/---

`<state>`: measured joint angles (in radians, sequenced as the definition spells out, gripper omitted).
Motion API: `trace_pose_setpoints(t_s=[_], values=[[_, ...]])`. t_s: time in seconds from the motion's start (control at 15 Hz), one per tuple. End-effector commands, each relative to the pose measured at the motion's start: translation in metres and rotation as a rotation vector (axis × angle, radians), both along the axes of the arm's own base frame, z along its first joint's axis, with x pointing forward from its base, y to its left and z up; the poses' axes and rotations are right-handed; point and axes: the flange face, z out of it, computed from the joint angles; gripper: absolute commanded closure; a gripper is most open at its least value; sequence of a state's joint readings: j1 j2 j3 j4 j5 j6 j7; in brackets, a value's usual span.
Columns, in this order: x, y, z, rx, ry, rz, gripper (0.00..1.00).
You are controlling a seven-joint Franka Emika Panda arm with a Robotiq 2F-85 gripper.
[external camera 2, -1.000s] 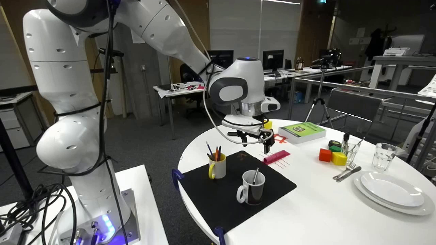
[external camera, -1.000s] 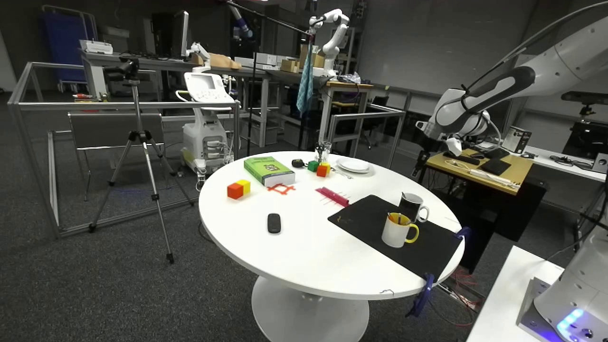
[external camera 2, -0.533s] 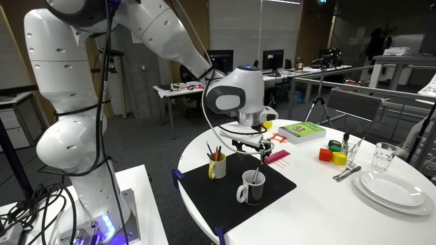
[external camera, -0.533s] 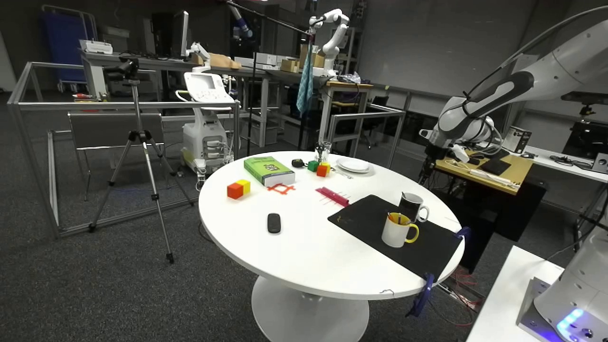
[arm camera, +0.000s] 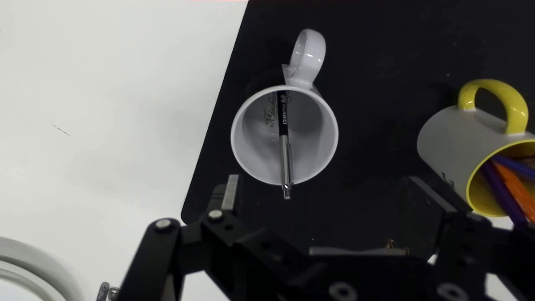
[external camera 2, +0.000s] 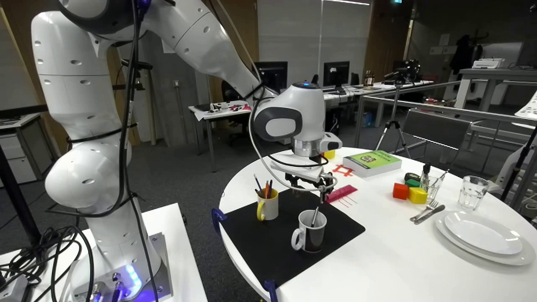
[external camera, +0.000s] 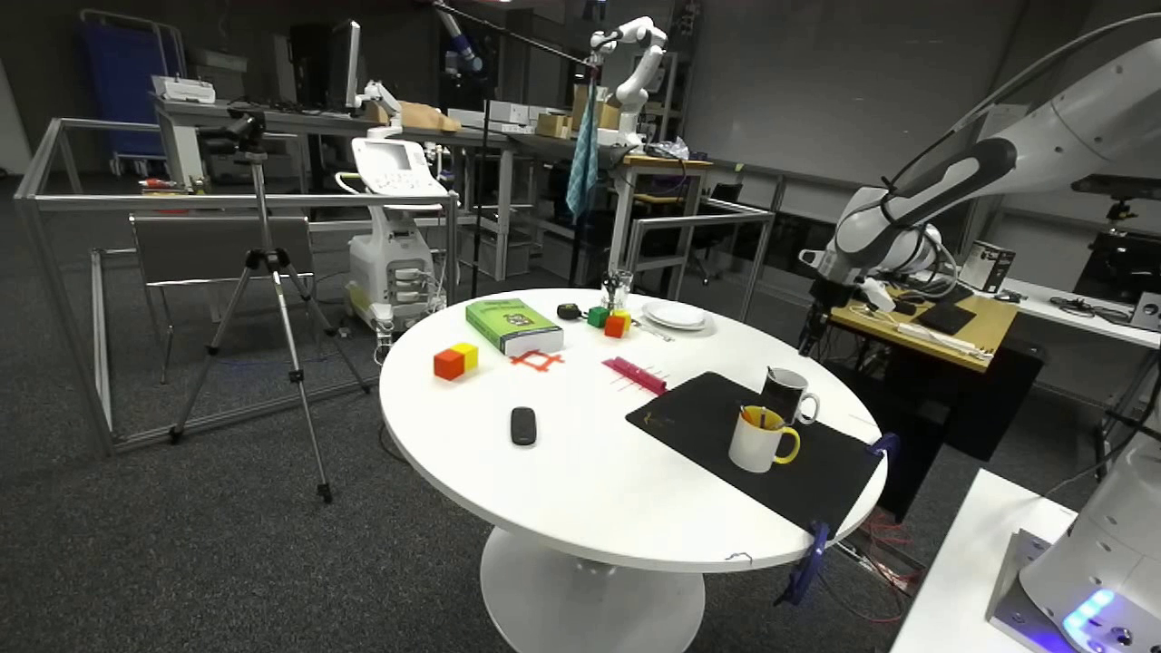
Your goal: Move the pen from the right cup to the left cup
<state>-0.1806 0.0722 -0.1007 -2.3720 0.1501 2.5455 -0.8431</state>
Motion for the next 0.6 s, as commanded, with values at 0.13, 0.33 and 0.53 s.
trace_pose_setpoints(t_s=[0.13, 0.33, 0.53], values=[[0.006, -0.002, -0.021, -0.014, -0.034, -0.035, 0.00], [0.014, -0.002, -0.036, -0.026, -0.060, -0.074, 0.00], [0.024, 0.005, -0.048, -0.025, -0.094, -0.101, 0.03]])
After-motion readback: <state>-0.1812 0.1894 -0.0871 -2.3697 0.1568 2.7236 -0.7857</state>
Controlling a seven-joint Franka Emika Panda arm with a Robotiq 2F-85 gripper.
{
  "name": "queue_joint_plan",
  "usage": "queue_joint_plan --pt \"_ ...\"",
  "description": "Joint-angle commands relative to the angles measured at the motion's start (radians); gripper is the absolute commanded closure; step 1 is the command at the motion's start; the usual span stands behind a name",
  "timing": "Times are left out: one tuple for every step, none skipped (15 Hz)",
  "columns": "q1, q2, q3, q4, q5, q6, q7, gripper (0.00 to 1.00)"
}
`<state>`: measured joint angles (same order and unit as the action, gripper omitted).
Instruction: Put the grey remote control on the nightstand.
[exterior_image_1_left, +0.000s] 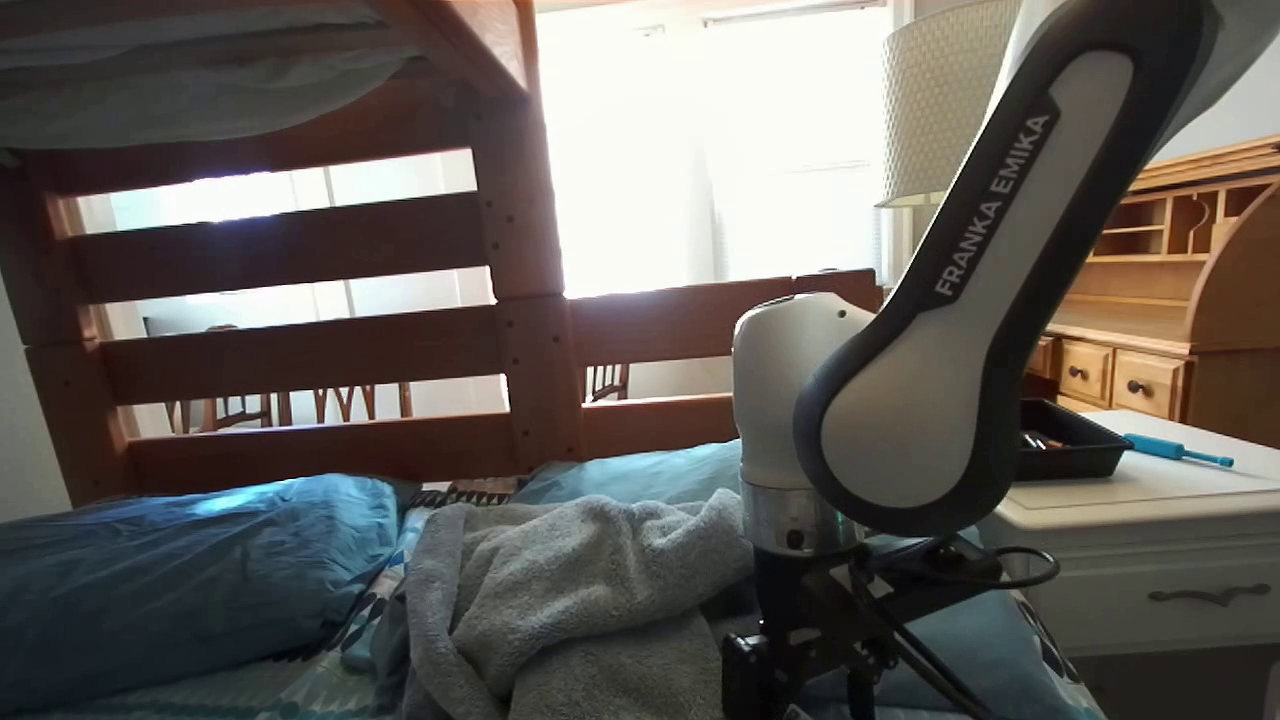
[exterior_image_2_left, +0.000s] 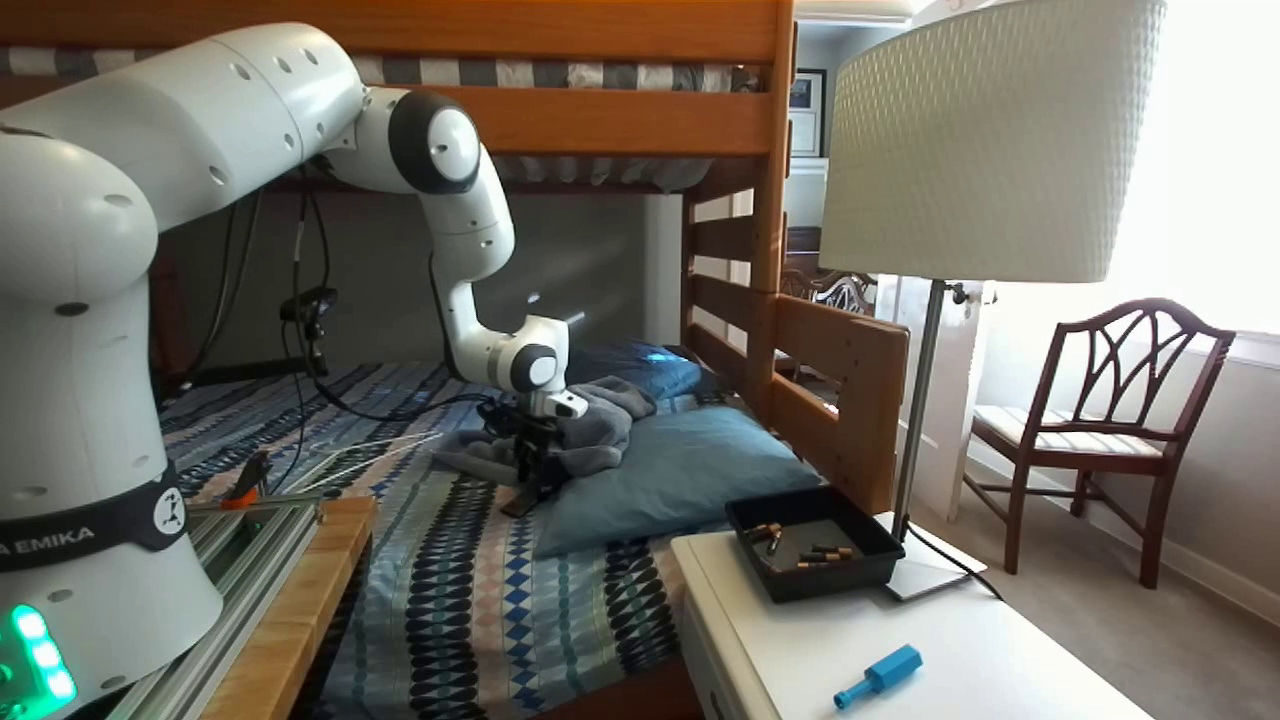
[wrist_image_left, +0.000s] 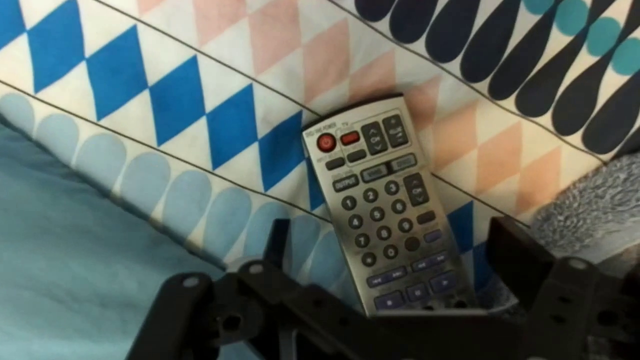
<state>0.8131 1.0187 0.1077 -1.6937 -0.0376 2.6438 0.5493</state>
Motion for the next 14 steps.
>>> queue_joint_plan --pt "0.057 0.050 -0.044 0.068 0.004 -0.010 -0.011 0.00" --pt "0.073 0.055 -0.064 0.077 -0.009 -0.027 -0.018 0.00" --pt "0.085 0.057 -0.079 0.080 -0.017 -0.036 -0.026 0.00" --pt "0.096 0.055 -0.095 0.083 -0.033 -0.066 -0.049 0.00" --pt "0.105 0.056 -0.108 0.084 -0.046 -0.087 -0.069 0.00" --pt "0.110 0.055 -0.116 0.086 -0.058 -0.103 -0.094 0.00" --pt "0.116 0.059 -0.125 0.092 -0.071 -0.116 -0.110 0.00" --pt "0.120 0.062 -0.129 0.100 -0.082 -0.126 -0.128 0.00" --pt "0.124 0.065 -0.133 0.106 -0.092 -0.130 -0.137 0.00" --pt "0.129 0.067 -0.137 0.115 -0.104 -0.139 -0.151 0.00" --pt "0.133 0.070 -0.138 0.125 -0.115 -0.145 -0.166 0.00" --pt "0.132 0.073 -0.134 0.134 -0.125 -0.147 -0.185 0.00" --pt "0.129 0.074 -0.127 0.144 -0.134 -0.158 -0.212 0.00" --pt "0.104 0.074 -0.095 0.148 -0.135 -0.158 -0.272 0.00"
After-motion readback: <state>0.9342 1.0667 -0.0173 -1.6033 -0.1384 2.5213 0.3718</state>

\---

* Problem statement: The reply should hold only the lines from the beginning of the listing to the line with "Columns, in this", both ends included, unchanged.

* Output of the task:
`<state>`: measured joint angles (in radians, sequenced as the definition spells out, gripper omitted).
Motion API: `trace_pose_setpoints(t_s=[_], values=[[_, ...]])`. t_s: time in seconds from the motion's start (control at 15 Hz), one per tuple. End-effector commands, each relative to the pose measured at the motion's start: translation in metres and rotation as a rotation vector (axis × angle, radians), both along the axes of the arm's own base frame, z along its first joint's axis, with x pointing forward from its base, y to its left and z up; the poses' axes and rotations are right-handed; point and axes: the flange face, z out of it, computed from the joint angles; gripper: absolute commanded closure; a gripper is most open at its least value; sequence of a state's joint readings: j1 j2 j3 j4 j5 j6 j7; in brackets, a value's usual span.
Columns, in this order: x, y, z, rx, ry, rz, gripper (0.00..1.00).

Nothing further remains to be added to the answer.